In the records that follow, show each line where the word "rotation" is present.

*** Data for processing ***

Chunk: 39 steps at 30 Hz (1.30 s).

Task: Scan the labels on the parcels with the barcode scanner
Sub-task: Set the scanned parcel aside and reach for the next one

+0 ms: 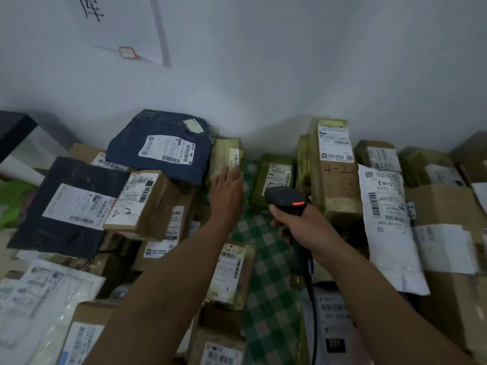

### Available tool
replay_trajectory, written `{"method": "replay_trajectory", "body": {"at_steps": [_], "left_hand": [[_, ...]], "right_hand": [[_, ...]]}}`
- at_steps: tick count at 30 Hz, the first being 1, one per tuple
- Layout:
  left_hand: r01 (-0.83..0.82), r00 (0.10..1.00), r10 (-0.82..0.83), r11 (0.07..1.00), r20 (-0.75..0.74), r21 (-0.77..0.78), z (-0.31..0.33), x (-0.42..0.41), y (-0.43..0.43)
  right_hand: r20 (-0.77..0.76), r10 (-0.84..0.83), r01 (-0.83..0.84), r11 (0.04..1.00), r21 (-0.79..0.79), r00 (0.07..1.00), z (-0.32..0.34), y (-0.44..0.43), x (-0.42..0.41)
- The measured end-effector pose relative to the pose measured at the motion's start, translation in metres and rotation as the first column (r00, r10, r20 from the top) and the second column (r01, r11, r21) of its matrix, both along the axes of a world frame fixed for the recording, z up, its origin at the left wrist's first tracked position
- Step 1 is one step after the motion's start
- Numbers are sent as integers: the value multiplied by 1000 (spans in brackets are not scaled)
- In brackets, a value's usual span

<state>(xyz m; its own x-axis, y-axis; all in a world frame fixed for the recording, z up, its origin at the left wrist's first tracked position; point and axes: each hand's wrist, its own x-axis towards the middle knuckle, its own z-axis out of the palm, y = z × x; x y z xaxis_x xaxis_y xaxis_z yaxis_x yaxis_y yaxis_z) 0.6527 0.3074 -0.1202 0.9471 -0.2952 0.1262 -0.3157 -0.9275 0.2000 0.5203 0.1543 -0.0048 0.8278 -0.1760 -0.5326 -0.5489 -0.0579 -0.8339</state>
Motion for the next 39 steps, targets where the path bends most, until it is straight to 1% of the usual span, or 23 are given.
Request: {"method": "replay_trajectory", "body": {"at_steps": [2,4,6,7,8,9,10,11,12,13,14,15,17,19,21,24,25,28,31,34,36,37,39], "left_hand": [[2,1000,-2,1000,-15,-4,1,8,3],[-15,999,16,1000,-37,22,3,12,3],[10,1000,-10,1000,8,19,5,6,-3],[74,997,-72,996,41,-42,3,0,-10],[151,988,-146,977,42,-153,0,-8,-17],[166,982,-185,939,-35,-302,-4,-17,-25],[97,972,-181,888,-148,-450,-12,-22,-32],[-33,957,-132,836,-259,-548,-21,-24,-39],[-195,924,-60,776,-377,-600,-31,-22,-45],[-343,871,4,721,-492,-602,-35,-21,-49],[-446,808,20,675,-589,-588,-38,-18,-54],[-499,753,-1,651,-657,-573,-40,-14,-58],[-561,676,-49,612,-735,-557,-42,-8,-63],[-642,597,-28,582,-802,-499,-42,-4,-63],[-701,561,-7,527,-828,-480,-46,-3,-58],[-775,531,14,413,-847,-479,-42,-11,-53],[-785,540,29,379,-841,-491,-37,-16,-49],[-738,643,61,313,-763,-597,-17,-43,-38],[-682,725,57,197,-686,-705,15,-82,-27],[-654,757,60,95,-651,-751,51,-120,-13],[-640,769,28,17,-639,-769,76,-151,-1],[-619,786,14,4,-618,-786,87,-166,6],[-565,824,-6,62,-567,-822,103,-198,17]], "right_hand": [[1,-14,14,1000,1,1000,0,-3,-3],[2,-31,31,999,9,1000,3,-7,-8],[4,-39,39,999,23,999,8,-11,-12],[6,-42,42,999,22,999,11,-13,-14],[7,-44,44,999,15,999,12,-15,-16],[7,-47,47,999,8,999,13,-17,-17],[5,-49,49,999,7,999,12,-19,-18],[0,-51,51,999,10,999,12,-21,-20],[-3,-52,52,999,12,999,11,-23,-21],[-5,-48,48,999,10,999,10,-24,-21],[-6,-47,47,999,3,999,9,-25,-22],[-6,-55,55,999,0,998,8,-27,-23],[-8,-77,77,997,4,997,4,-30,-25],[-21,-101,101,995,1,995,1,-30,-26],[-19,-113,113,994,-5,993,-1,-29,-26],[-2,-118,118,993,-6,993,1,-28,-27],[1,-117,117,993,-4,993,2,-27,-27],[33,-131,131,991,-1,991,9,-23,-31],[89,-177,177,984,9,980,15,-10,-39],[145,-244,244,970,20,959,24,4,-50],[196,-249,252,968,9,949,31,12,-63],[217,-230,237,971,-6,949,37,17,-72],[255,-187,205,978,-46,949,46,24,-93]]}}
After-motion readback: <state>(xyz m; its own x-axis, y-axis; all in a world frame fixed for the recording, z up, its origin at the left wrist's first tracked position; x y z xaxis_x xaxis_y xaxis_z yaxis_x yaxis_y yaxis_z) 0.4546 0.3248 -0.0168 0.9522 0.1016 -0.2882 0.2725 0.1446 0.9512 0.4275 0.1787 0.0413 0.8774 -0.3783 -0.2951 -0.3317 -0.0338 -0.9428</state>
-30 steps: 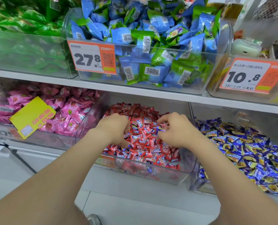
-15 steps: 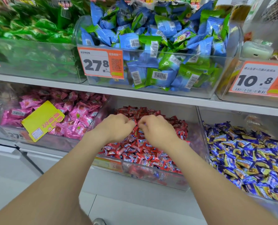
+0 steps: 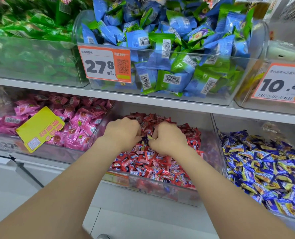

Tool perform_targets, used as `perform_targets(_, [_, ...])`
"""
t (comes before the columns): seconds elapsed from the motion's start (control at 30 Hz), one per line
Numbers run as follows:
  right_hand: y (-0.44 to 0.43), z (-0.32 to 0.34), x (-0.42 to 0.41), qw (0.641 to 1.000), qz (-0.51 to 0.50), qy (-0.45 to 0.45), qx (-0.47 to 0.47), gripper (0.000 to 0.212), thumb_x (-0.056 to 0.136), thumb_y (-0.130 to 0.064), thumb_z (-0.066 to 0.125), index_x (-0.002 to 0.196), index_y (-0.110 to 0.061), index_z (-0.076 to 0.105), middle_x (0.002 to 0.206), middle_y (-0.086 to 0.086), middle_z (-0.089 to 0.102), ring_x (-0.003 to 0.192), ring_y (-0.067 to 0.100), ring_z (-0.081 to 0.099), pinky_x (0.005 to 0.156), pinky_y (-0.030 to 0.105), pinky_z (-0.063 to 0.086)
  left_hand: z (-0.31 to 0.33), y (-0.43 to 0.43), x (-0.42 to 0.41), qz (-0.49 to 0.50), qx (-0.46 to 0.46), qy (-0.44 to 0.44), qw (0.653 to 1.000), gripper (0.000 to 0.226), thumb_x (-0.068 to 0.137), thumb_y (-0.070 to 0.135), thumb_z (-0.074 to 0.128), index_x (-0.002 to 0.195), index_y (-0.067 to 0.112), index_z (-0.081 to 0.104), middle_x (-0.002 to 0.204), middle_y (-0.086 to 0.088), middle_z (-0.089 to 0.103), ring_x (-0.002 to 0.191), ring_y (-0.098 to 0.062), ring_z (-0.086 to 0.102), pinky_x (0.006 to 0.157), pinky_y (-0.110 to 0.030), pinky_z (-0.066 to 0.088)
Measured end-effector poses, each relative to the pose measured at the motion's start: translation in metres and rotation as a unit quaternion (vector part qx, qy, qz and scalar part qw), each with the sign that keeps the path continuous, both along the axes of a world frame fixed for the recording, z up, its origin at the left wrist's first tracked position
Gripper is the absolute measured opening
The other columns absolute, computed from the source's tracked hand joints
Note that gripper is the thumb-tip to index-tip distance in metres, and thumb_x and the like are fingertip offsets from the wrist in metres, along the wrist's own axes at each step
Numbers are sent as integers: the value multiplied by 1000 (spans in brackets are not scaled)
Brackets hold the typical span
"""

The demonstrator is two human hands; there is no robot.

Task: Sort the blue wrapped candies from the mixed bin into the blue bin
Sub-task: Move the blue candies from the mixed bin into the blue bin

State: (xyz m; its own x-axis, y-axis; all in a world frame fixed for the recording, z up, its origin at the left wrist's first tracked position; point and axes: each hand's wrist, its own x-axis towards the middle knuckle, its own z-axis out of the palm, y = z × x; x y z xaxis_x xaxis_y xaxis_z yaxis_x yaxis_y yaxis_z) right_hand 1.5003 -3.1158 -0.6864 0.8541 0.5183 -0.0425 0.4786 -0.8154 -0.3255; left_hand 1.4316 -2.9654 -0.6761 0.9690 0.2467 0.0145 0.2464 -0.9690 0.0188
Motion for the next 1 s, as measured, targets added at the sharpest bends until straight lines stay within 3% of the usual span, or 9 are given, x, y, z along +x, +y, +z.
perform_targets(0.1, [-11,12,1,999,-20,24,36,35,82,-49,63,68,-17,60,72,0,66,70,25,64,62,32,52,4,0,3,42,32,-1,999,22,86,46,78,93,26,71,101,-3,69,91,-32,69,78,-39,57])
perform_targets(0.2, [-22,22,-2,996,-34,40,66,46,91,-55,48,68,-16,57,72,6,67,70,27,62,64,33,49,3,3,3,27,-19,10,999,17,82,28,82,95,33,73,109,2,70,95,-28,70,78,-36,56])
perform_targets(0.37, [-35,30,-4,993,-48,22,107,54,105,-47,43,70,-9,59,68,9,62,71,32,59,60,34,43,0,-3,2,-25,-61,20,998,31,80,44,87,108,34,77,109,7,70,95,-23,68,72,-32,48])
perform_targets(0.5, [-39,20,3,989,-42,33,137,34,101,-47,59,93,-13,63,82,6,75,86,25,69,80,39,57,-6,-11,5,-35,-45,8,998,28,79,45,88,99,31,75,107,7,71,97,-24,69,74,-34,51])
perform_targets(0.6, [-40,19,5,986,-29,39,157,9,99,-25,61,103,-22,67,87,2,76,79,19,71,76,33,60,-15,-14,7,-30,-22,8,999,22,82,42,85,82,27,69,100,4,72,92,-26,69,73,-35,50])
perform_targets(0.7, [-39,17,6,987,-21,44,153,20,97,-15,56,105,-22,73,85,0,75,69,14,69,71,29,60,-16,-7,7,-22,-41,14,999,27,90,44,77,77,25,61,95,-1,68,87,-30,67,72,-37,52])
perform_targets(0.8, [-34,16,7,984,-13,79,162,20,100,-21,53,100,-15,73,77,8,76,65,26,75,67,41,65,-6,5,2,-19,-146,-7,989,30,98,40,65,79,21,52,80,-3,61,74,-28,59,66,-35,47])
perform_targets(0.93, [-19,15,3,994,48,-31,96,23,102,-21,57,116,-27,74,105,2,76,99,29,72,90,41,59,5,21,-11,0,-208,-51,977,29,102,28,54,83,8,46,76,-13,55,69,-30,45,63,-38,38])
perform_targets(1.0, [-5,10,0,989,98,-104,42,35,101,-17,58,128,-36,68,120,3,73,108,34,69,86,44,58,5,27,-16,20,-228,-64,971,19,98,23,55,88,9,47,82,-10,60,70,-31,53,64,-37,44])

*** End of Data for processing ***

- _Output of the task_
- The measured end-effector pose relative to the pose measured at the motion's start, translation in metres and rotation as the first column (r00, r10, r20 from the top) and the second column (r01, r11, r21) of its matrix, both along the axes of a world frame fixed for the recording, z up, its origin at the left wrist's first tracked position
Measured end-effector poses, each relative to the pose measured at the motion's start: translation in metres and rotation as a unit quaternion (vector part qx, qy, qz and scalar part qw), each with the sign that keeps the path continuous, both along the axes of a world frame fixed for the recording, z up, its origin at the left wrist's first tracked position

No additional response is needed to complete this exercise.